SİHA’lar, elektronik harp sistemleri, yeni nesil radar ve yazılım teknolojileriyle bölgede asimetrik denge sağaldı.
Libya, Karabağ ve Suriye’deki operasyonel başarılar, klasik askeri stratejileri tersine çevirdi ve “oyun bozucu” olarak yer etti.
e) EKONOMİK VE TOPLUMSAL DİRENÇ
Genç ve dinamik nüfusu, güçlü sanayisi ve üretim kapasitesiyle Türkiye, Irak veya Suriye gibi iç çöküşe müsait bir ülke değil.
Ekonomik saldırılara karşı zaman zaman kırılgan olsa da, toplumsal direnç ve devlet kapasitesiyle “çöküş” riskini bertaraf edecek potansiyele sahip.
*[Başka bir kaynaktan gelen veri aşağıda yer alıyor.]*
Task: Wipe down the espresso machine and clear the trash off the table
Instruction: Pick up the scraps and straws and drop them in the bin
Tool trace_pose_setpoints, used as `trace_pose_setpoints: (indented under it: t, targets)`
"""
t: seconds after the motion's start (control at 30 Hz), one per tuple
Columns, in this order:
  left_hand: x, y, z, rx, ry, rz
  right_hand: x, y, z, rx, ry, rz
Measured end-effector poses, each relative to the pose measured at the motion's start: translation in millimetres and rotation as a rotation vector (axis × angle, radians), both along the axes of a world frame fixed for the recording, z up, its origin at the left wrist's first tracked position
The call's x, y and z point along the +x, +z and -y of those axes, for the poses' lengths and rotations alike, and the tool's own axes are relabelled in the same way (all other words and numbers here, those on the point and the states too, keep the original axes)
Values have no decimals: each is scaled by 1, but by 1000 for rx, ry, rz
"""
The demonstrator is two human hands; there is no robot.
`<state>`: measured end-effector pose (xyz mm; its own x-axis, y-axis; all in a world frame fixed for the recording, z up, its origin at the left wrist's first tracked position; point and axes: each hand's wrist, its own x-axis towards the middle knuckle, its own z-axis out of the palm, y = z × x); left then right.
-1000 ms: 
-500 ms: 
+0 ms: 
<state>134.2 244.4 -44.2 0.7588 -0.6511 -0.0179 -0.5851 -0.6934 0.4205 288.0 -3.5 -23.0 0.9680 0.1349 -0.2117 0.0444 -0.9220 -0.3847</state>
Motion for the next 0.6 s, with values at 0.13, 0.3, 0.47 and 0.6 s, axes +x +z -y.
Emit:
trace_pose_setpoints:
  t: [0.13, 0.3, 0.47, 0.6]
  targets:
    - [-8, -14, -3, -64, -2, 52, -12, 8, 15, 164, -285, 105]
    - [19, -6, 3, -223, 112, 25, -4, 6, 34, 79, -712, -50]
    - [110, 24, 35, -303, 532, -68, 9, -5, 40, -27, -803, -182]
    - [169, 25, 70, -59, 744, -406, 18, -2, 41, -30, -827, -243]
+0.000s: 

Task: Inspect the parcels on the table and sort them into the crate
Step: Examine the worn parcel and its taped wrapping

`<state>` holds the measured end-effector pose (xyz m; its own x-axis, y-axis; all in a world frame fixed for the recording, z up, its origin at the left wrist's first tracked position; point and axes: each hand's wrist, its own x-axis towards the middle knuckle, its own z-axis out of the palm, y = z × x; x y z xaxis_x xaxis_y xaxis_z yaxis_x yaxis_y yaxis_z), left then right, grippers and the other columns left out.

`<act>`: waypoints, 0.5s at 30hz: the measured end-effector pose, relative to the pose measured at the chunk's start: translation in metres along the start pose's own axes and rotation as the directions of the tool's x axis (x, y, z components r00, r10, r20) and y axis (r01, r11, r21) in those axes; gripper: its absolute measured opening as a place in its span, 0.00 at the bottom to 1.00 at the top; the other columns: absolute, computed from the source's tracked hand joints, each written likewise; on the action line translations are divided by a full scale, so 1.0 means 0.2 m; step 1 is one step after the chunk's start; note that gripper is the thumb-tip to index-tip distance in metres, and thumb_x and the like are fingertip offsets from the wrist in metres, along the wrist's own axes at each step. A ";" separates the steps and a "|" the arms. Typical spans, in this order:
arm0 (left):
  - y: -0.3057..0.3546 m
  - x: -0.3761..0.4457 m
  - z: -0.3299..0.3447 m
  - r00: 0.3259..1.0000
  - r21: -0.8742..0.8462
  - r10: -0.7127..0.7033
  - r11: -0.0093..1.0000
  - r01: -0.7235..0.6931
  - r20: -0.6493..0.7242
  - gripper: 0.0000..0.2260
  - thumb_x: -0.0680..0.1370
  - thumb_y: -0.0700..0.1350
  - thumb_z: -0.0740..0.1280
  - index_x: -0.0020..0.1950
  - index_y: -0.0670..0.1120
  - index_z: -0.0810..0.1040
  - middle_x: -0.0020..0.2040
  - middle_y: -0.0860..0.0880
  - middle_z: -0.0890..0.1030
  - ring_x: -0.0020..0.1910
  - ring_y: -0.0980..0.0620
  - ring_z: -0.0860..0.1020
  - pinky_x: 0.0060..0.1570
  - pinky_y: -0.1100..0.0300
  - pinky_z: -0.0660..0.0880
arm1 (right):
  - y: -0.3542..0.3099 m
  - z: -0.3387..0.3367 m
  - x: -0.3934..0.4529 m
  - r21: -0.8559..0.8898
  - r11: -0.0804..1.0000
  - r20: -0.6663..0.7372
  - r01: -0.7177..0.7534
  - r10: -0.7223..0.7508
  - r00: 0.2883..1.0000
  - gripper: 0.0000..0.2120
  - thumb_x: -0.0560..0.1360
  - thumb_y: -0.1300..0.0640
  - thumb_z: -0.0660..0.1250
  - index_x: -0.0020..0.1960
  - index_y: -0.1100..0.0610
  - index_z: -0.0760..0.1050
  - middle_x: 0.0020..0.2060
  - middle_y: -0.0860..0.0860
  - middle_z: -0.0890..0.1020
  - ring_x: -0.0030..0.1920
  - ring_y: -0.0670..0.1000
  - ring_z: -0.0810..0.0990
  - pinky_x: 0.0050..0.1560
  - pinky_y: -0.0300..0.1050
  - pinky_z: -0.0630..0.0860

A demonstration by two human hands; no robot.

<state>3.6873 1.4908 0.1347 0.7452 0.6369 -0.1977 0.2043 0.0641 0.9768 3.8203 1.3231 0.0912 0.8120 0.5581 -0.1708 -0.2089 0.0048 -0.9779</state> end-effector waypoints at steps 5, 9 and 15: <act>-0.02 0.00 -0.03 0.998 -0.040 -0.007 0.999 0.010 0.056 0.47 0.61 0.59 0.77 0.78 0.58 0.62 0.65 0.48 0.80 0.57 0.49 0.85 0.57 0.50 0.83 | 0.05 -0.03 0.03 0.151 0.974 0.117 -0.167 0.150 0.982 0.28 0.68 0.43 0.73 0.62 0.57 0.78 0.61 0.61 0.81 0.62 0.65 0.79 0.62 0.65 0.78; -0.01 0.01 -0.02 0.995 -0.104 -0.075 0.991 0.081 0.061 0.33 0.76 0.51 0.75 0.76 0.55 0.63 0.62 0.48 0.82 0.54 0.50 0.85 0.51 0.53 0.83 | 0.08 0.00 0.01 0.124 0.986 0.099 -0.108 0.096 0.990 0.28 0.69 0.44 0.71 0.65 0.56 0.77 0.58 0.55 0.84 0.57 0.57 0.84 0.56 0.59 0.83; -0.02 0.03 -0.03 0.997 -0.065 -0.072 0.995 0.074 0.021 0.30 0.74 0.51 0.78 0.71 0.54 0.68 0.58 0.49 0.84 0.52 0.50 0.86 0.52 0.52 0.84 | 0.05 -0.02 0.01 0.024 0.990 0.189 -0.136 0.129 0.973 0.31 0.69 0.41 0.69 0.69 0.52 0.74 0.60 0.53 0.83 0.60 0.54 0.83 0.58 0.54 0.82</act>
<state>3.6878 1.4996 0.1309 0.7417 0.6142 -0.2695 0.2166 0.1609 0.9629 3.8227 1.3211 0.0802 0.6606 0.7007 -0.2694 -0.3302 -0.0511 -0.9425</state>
RUSYA VE ÇİN’İN TÜRKİYE POLİTİKASI: KIRMIZI ÇİZGİ
Rusya:
Boğazlar nedeniyle Türkiye’yi vazgeçilmez bir partner olarak görüyor.
Suriye, Ukrayna ve enerji alanlarındaki işbirlikleri, Moskova’nın Ankara’ya her koşulda “kırmızı çizgi” koymasını sağlıyor.
Türkiye’ye dönük herhangi bir doğrudan saldırı, Rusya’nın bölgesel ve küresel çıkarlarını tehdit edeceğinden, Rusya bu durumda askeri ve diplomatik olarak karşı pozisyon alır.
Çin:
Kuşak-Yol Projesi kapsamında Türkiye, Çin’in Avrupa’ya açılan kapısıdır.
Türkiye’de istikrarın bozulması, Çin’in Orta Doğu ve Avrupa pazarlarına ulaşımını ve milyarlarca dolarlık yatırımlarını riske atar.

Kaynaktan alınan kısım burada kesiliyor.